• **The task**
Look through the data below for the line with "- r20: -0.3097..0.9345" and the line with "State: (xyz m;", then transcribe exactly from the first through the second, leaving out all pictures.
┌──
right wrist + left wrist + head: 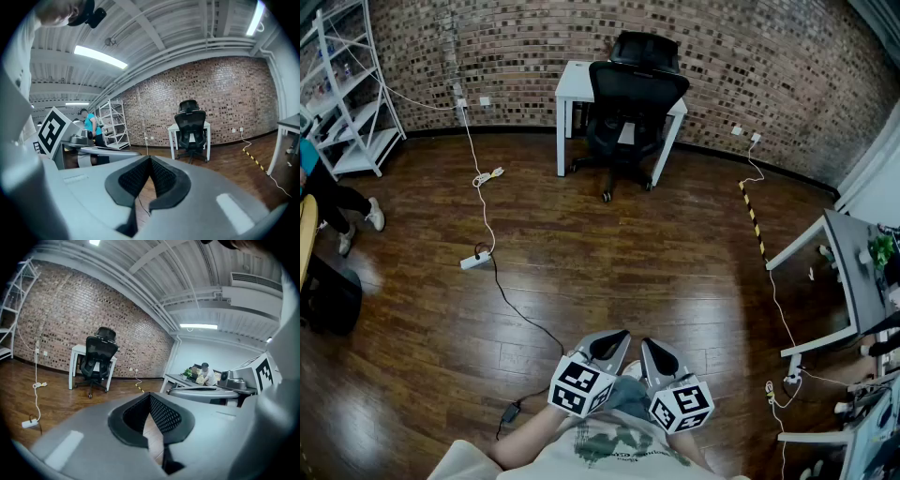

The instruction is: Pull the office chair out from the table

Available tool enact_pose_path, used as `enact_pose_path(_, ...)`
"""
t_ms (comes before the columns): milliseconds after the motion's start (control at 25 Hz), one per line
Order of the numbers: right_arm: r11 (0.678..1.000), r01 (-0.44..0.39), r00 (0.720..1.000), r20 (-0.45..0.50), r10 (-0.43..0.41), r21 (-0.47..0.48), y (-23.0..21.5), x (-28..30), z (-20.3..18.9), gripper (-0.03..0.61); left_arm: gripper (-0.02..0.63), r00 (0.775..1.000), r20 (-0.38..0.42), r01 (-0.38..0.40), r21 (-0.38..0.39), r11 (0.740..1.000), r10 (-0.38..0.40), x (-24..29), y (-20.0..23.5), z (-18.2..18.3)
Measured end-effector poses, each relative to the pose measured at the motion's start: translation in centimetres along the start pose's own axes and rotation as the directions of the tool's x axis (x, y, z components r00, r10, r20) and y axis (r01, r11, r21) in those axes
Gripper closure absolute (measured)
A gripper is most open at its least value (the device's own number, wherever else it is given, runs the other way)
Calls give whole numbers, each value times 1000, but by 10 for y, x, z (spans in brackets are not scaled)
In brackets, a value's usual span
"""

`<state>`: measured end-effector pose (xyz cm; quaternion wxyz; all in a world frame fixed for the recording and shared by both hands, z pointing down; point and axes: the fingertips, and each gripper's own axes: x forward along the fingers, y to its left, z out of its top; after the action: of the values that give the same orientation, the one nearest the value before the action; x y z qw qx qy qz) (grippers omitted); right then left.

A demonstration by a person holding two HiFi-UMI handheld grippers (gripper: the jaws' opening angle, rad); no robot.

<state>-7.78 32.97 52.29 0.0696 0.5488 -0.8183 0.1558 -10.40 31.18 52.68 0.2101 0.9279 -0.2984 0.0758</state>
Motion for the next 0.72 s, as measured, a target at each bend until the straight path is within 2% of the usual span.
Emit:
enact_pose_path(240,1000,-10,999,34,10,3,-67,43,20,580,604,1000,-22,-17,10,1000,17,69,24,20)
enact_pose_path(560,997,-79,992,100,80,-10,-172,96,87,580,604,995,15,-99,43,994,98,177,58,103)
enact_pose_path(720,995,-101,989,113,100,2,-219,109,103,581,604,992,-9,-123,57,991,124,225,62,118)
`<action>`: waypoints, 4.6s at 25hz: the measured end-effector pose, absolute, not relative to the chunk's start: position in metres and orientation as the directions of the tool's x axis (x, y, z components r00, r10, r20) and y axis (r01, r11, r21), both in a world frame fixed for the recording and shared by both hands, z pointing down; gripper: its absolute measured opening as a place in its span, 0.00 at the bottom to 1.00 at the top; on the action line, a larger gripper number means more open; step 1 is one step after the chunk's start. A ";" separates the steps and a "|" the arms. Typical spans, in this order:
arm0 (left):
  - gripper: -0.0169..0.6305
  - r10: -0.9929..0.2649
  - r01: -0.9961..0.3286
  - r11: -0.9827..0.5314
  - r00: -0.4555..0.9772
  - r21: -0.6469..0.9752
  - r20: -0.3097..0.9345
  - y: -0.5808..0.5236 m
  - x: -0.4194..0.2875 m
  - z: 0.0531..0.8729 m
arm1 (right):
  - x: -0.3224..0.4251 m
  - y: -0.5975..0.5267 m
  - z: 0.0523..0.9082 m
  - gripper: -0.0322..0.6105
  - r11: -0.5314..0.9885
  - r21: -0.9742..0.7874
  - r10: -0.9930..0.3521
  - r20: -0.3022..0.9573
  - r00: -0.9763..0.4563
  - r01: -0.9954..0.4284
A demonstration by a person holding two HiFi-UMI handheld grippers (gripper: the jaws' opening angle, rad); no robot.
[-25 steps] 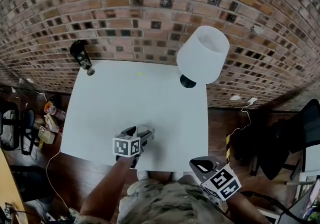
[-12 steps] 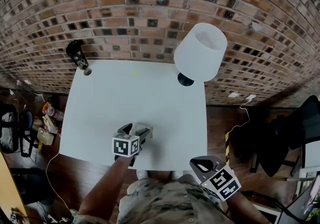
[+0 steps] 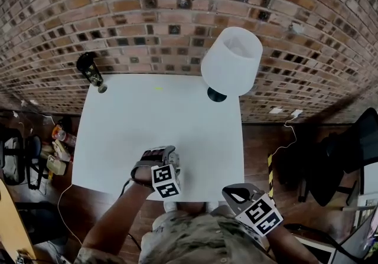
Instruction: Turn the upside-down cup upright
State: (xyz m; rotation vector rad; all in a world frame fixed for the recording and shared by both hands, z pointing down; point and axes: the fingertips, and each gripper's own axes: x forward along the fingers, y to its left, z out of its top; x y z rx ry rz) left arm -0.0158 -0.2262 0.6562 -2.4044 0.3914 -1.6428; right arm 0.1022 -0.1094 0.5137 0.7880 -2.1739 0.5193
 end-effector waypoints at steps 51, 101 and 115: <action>0.48 -0.516 -0.656 -0.745 0.679 0.117 0.523 -0.238 -0.052 0.654 | 0.076 -0.101 0.516 0.05 0.754 -0.115 -0.307 0.809 -0.502 -0.647; 0.53 -0.734 -0.838 -0.516 0.540 0.178 0.411 0.284 0.033 0.397 | 0.185 0.218 0.459 0.13 0.899 -0.176 -0.240 0.567 -0.788 -0.401; 0.52 -0.725 -0.827 -0.500 0.562 0.257 0.397 0.457 -0.064 0.401 | 0.087 0.392 0.403 0.15 0.901 -0.119 -0.301 0.522 -0.798 -0.418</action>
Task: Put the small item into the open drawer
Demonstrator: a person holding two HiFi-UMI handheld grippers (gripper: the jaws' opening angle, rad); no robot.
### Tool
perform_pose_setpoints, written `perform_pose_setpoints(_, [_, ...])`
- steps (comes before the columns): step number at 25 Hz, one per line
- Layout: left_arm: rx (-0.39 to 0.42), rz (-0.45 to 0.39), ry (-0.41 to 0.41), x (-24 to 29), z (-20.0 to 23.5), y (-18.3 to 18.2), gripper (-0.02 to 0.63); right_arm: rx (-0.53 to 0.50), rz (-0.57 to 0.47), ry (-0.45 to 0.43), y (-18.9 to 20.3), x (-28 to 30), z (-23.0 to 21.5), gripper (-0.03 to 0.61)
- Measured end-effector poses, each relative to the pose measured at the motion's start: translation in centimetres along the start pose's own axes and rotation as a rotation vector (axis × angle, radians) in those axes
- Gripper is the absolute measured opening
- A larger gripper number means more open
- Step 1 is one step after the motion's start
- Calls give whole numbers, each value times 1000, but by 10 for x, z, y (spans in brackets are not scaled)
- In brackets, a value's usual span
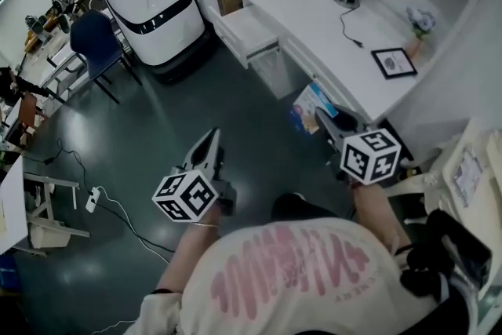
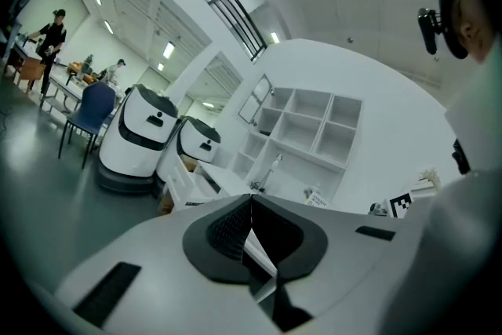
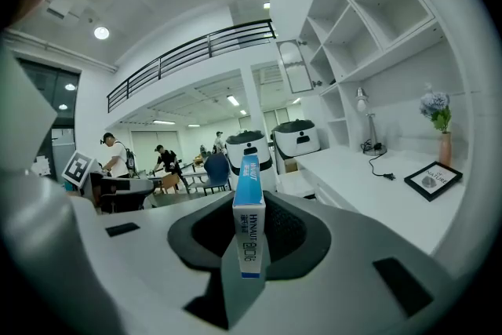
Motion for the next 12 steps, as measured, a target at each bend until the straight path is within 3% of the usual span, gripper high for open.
perform_pose_setpoints(6, [-10,-1,-11,31,21,-5,31,0,21,-12,-2,45,-24,95])
perform_pose_setpoints(12, [9,-57,-34,87,37,-35,31,-8,20,-49,-19,111,-64,95])
Point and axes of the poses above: the fingertips, and each gripper's own axes: x forward along the fingers, z to its left, y out of its underside, the point moved 8 cm from there along -x, backward along the fingers, and after that the axes turned 9 degrees about -x, right-handed, at the moved point
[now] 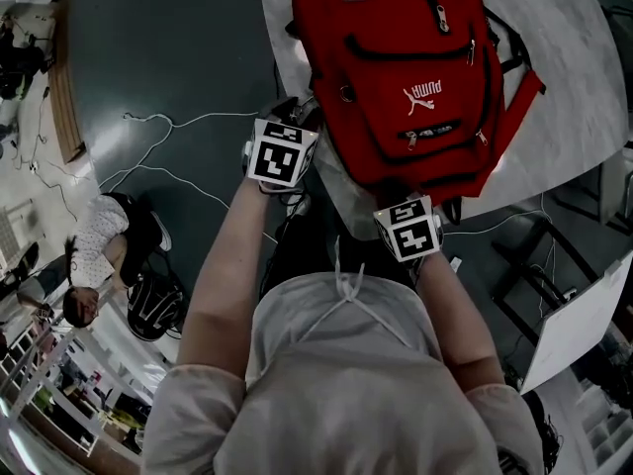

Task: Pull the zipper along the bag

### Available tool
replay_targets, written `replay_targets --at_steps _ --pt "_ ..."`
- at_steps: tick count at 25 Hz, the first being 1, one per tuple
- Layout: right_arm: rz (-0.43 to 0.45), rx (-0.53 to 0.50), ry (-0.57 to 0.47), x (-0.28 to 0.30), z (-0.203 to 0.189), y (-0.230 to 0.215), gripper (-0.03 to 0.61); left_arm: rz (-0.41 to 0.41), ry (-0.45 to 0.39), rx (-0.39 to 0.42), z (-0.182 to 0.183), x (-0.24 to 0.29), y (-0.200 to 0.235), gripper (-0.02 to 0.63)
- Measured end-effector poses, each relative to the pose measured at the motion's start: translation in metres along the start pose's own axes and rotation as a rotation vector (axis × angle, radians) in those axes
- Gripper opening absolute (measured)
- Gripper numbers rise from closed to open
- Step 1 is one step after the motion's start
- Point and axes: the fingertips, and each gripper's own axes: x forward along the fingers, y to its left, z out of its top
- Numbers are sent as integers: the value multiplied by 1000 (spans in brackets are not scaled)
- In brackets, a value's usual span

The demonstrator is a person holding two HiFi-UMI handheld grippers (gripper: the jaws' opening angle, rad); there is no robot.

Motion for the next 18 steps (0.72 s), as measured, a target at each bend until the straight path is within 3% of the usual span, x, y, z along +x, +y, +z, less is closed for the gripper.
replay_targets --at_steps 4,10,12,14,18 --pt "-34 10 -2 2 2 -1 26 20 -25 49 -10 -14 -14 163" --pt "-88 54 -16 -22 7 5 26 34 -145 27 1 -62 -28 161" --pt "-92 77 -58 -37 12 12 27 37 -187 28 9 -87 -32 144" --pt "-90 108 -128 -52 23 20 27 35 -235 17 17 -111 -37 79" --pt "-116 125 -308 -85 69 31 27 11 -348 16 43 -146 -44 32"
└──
• **Written answer**
  - r20: -0.3097..0.9345
  - y: -0.5808..0.5236 m
  - x: -0.4194..0.2875 m
  - z: 0.0531..0.8729 m
arm1 (right):
  - x: -0.3224..0.4251 m
  - y: -0.5975..0.5267 m
  - z: 0.0523..0.9082 m
  - gripper: -0.0322..0.6105
  - r11: -0.5314..0.9885
  - r21: -0.9742..0.7874
  - r10: -0.9930..0.3521
  - r20: -0.3022..0.9573
  - r00: -0.9763..0.4563
  - r01: -0.9954..0.4284
A demonstration by a person holding two HiFi-UMI handheld grippers (gripper: the jaws' opening angle, rad); no robot.
[-25 steps] 
[-12 steps] 
[+0 steps] 
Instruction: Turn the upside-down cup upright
State: (xyz m; rotation vector rad; all in a world frame fixed for the recording and shared by both hands, z pointing down; point and axes: the fingertips, and each gripper's own axes: x forward along the fingers, y to its left, z out of its top; x y z rx ry rz) left arm -0.0158 -0.2262 0.6562 -2.4044 0.3914 -1.6428; right arm 0.1022 -0.1094 0.5137 0.7880 -2.1739 0.5193

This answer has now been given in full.